Self-organization of Nucleic Acids in Lipid Constructs

Abstract

Lipids and nucleic acids (NAs) can hierarchically self-organize into a variety of nanostructures of increasingly complex geometries such as the 1D lamellar, 2D hexagonal, and 3D bicontinuous cubic phases. The diversity and complexity of those lipid-NA assemblies are interesting from a fundamental perspective as well as being relevant to the performance in gene delivery and gene silencing applications. The finding that not only the chemical make of the lipid-NA constructs, but their actual supramolecular organization, affects their gene transfection and silencing efficiencies has inspired physicists, chemists, and engineers to this field of research. At the moment it remains an open question how exactly the different lipid-NA structures interact with cells and organelles in order to output an optimal response. This article reviews our current understanding of the structures of different lipid-NA complexes and the corresponding cellular interaction mechanisms. The recent advances in designing optimal lipid-based NA carriers will be introduced with an emphasis on the structure-function relations.
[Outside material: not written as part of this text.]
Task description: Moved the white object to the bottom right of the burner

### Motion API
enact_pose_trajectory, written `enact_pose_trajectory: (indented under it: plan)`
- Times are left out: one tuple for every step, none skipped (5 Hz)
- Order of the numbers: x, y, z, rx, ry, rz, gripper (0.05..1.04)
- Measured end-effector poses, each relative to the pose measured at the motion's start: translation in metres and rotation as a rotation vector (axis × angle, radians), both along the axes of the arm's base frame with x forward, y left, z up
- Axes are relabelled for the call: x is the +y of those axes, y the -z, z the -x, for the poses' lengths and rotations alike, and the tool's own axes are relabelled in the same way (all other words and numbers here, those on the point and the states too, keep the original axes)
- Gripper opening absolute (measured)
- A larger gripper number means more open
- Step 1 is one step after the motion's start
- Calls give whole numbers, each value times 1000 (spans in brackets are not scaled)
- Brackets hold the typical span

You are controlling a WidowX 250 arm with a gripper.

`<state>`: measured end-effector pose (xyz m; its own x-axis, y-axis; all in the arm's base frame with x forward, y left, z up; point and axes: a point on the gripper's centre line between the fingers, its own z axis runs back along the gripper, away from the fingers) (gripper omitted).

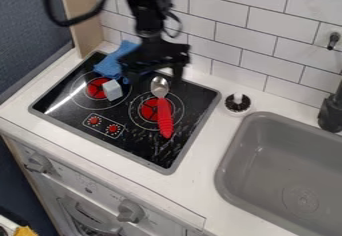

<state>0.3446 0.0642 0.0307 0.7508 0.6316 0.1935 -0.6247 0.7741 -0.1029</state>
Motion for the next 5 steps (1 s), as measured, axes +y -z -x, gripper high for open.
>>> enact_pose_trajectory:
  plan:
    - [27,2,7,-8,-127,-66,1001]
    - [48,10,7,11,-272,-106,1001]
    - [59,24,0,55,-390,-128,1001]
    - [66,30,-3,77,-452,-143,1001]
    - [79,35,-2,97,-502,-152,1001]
Keywords: gene delivery; lipid-DNA; lipid-siRNA; self-assembly.

Figure 1

Schematic representation of various lipid self-assembled structures. Lipids in the presence of water can form micelle, liposome, inverse and normal hexagonal phases, bicontinuous cubic phase, respectively from left to right.

Figure 2

(A) The lamellar phase of CL-DNA complexes (${\mathrm{L}}_{\alpha }^{\mathrm{C}}$). DNA monolayers (green) are intercalated between lipid bilayers. (B) The inverted hexagonal phase of CL-DNA complexes (${\mathrm{H}}_{\mathrm{II}}^{\mathrm{C}}$). DNA molecules (green) are inserted within water channels of the inverse lipid tubules forming a hexagonal array. (C) The unit cell of the double gyroid lipid cubic phase of CL-siRNA complexes (${\mathrm{Q}}_{\mathrm{II}}^{\mathrm{G},\mathrm{siRNA}}$). siRNAs (green) are incorporated within two intertwined but independent water channels (blue and orange). The lipid bilayer is represented as a gray surface.

Figure 3

Schematic illustration of (A) lipid-only and (B) lipid-siRNA Im3m cubic phase nanoparticles showing the internal bicontinuous cubic structure. siRNA (green) is incorporated in the water channels. PEG chains are located towards the outside of the particles as represented with gray tails. Cryo-Em images of (C) lipid-only and (D) lipid-siRNA Im3m cubic phase particulate systems obtained from GMO/DOTAP/GMO-PEG (95/4/1)-siRNA mixtures. Before and after siRNA incorporation, the internal cubic symmetry is preserved while maintaining the spherical shape of the particles. Note that water channels in (D) appear darker than that in (C) implying the presence of encapsulated siRNA molecules within the channels.

Figure 4

A schematic representation of the cellular pathway and transfection mechanisms of different CL-NA complexes. The lamellar phases of CL-DNA complexes (${\mathrm{L}}_{\alpha }^{\mathrm{C}}$) enter the cells through endocytosis while the inverted hexagonal phases of CL-DNA complexes (${\mathrm{H}}_{\mathrm{II}}^{\mathrm{C}}$) rather directly interacts with the plasma membrane through facilitated fusion process. The fate of entered ${\mathrm{L}}_{\alpha }^{\mathrm{C}}$ complexes (i.e. trapped in endosomes) turned out to be dependent on the membrane charge density (σ_M). High σ_M facilitates the fusion with the endosomal membrane effectively releasing DNA inside the cell, but increases the cytotoxicity at the same time. Low σ_M involves the low cytotoxicity but this state lacks the capability to escape out of the endosomes. On the other hand, the cubic phase of CL-siRNA complexes (${\mathrm{Q}}_{\mathrm{II}}^{\mathrm{G},\mathrm{siRNA}}$) show the high efficiency of escaping endosomes even at low σ_M, which arises from the negative Gaussian curvatures intrinsic to bicontinuous cubic structures.